PROBLEM DESCRIPTION:
Pull every line with "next" from the entries below.

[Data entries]
------------------------------------------------------------------------

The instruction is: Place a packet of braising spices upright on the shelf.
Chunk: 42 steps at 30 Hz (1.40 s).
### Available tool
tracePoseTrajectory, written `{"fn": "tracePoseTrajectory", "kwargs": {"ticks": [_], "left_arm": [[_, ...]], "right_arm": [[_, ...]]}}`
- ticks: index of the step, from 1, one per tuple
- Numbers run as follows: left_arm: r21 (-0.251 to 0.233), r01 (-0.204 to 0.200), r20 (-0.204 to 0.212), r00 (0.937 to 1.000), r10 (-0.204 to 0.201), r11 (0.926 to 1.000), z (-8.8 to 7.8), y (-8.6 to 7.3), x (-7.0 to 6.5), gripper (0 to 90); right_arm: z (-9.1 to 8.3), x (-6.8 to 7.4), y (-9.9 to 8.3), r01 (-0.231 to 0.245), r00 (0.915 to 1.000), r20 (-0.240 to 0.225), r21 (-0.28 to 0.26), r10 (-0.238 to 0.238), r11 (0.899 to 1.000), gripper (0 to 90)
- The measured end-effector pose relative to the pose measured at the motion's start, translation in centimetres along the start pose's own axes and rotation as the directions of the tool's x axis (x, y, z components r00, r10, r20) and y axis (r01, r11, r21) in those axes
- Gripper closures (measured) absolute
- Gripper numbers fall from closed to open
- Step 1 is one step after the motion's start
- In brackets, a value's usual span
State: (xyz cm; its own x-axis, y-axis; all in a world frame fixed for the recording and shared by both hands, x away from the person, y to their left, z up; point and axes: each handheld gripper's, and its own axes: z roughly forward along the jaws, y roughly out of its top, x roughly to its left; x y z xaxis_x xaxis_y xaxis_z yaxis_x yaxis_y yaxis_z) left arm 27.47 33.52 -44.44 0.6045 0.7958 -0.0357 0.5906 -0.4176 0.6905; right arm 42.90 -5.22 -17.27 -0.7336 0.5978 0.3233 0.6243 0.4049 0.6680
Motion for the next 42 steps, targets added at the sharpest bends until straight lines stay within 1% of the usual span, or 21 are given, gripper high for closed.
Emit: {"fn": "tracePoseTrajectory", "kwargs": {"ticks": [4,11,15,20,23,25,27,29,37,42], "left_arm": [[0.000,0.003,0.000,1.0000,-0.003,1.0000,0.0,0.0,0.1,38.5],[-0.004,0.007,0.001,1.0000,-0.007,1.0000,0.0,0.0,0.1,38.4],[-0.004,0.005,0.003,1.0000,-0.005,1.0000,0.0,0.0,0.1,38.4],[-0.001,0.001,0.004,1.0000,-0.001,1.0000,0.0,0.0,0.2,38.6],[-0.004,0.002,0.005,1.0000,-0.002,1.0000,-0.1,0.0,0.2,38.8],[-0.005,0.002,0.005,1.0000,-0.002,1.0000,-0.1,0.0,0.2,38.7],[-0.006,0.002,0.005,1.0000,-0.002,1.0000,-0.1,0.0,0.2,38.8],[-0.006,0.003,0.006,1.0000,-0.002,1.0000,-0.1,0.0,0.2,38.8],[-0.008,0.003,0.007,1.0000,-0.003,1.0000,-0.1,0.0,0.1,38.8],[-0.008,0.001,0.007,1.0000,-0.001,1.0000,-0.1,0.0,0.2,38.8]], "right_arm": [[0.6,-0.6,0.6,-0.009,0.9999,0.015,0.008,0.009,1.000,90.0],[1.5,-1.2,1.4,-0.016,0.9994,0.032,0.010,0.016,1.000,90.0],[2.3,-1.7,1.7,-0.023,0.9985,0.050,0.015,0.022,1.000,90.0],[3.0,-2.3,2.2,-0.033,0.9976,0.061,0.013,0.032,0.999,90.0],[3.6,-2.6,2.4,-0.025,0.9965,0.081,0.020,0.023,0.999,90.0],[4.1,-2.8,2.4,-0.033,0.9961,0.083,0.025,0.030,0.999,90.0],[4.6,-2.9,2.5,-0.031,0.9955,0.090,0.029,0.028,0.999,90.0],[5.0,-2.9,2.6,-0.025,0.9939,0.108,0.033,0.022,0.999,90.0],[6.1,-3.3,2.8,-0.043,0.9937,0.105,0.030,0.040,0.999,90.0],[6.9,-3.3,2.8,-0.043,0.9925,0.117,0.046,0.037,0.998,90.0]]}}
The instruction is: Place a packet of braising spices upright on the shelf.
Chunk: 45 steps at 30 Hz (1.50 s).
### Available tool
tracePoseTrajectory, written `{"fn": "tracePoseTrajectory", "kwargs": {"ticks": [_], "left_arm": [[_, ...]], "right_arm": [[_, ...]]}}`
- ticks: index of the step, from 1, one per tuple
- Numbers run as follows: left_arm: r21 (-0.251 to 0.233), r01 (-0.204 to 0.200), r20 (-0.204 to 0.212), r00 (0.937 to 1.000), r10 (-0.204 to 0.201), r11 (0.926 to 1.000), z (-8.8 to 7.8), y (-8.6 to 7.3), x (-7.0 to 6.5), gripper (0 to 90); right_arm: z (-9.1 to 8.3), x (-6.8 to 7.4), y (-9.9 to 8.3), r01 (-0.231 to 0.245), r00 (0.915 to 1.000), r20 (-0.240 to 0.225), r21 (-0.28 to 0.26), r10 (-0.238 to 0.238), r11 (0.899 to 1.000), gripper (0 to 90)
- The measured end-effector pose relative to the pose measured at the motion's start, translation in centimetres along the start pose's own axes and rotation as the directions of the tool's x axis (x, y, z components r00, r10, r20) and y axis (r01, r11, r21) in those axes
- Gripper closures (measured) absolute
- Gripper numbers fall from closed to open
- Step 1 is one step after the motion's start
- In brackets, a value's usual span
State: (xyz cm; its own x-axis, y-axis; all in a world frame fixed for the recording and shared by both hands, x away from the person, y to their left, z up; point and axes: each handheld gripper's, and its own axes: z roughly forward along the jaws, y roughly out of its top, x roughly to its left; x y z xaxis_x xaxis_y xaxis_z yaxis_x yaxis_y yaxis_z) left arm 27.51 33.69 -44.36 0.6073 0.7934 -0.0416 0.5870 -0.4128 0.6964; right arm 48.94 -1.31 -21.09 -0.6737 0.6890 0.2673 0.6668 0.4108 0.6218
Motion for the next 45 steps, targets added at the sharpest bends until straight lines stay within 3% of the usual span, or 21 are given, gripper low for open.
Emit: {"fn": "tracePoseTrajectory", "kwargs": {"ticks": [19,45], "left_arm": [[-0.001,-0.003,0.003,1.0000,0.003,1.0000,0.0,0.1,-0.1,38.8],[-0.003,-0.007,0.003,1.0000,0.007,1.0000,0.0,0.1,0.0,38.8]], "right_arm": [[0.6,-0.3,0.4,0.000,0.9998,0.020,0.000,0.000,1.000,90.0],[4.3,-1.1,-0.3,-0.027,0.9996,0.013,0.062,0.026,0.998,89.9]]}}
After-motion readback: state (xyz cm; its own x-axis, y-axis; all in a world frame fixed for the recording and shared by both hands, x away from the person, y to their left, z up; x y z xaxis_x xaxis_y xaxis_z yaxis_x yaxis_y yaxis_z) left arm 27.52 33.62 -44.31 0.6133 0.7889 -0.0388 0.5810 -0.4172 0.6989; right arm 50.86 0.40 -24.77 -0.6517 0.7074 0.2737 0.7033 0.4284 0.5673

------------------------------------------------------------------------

SOLUTION TO THIS EXERCISE:
Motion for the next 42 steps, targets added at the sharpest bends until straight lines stay within 1% of the usual span, or 21 are given, gripper high for closed.
Motion for the next 45 steps, targets added at the sharpest bends until straight lines stay within 3% of the usual span, or 21 are given, gripper low for open.

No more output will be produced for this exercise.